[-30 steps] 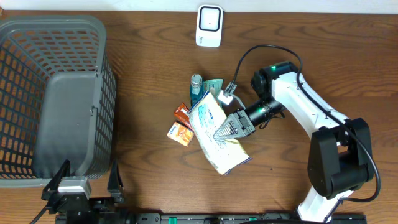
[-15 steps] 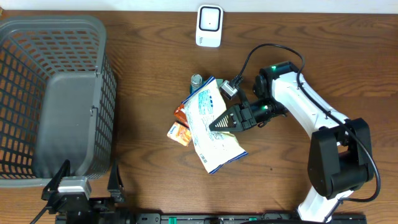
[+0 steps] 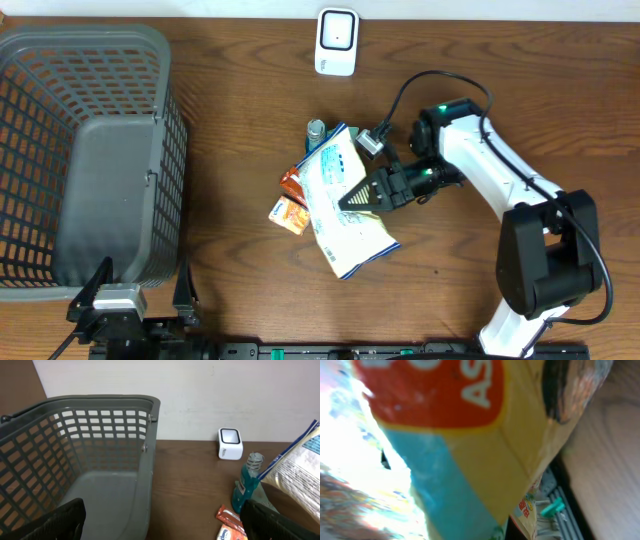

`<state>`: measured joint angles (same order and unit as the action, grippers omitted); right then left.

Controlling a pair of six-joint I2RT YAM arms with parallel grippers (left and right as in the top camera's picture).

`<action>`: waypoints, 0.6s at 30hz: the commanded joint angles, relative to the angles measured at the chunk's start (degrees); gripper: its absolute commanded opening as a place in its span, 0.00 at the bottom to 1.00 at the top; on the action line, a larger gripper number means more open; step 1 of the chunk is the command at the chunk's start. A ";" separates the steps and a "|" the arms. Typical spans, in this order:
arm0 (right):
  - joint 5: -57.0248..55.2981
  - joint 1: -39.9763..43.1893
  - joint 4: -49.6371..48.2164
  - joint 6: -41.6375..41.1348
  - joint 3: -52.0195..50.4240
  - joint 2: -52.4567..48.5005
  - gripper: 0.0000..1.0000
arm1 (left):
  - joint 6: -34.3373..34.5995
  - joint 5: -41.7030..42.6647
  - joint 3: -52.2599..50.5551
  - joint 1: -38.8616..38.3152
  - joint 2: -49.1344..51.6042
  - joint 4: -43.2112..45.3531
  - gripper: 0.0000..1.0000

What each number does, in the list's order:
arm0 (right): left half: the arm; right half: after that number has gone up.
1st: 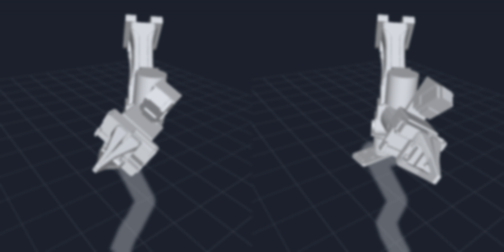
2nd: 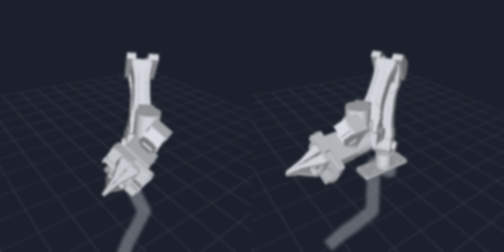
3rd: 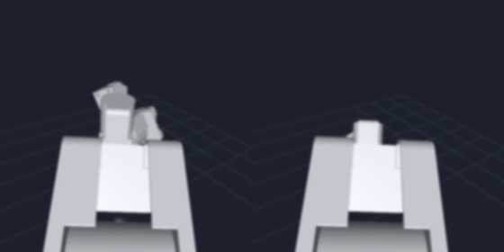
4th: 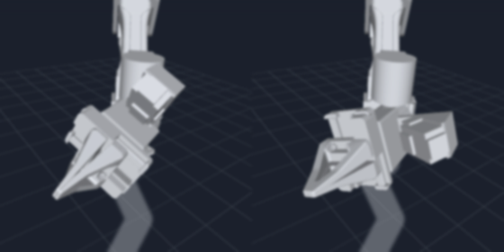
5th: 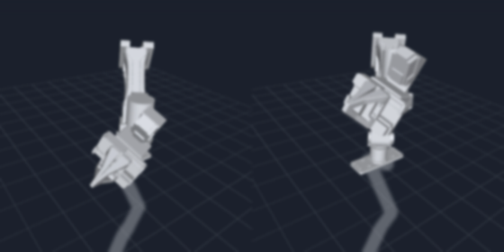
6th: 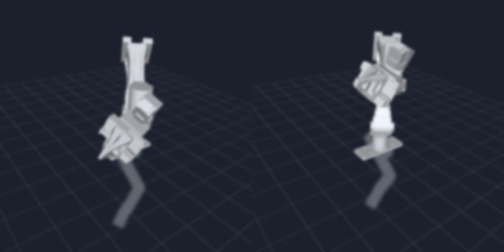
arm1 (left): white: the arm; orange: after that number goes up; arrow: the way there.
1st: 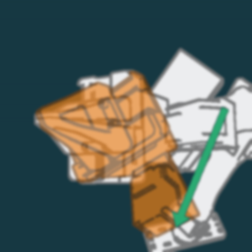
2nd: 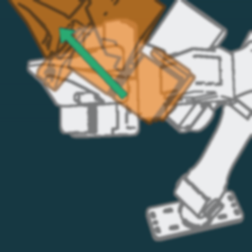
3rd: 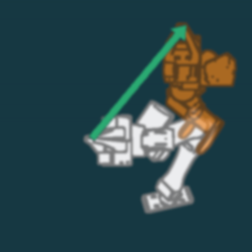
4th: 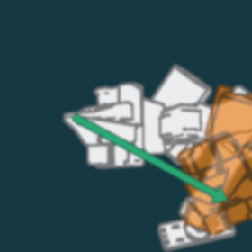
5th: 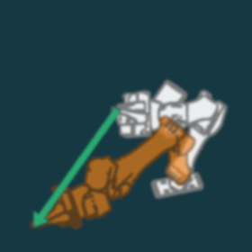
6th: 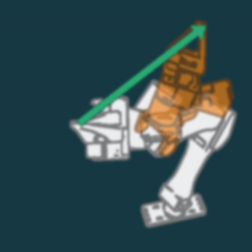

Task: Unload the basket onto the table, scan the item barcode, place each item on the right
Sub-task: 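Carry the snack bag to the scanner and hold it under it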

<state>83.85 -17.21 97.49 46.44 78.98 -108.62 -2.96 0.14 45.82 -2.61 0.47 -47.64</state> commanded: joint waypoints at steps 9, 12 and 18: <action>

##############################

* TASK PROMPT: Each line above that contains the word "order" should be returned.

* RESULT OF THE TASK:
`<state>`: measured joint angles (same order and unit as the action, grippers omitted); right then left.
`<action>`: waypoints, 0.6s at 30hz: the commanded joint angles, relative to the angles measured at the chunk's start (degrees); gripper: its absolute commanded opening as a place in its span, 0.00 at the bottom to 1.00 at the top; on the action line, a larger gripper number means more open; step 1 of the chunk is the command at the chunk's start. A ";" separates the steps and a "|" the arms. Typical spans, in this order:
What each number does, in the list's order:

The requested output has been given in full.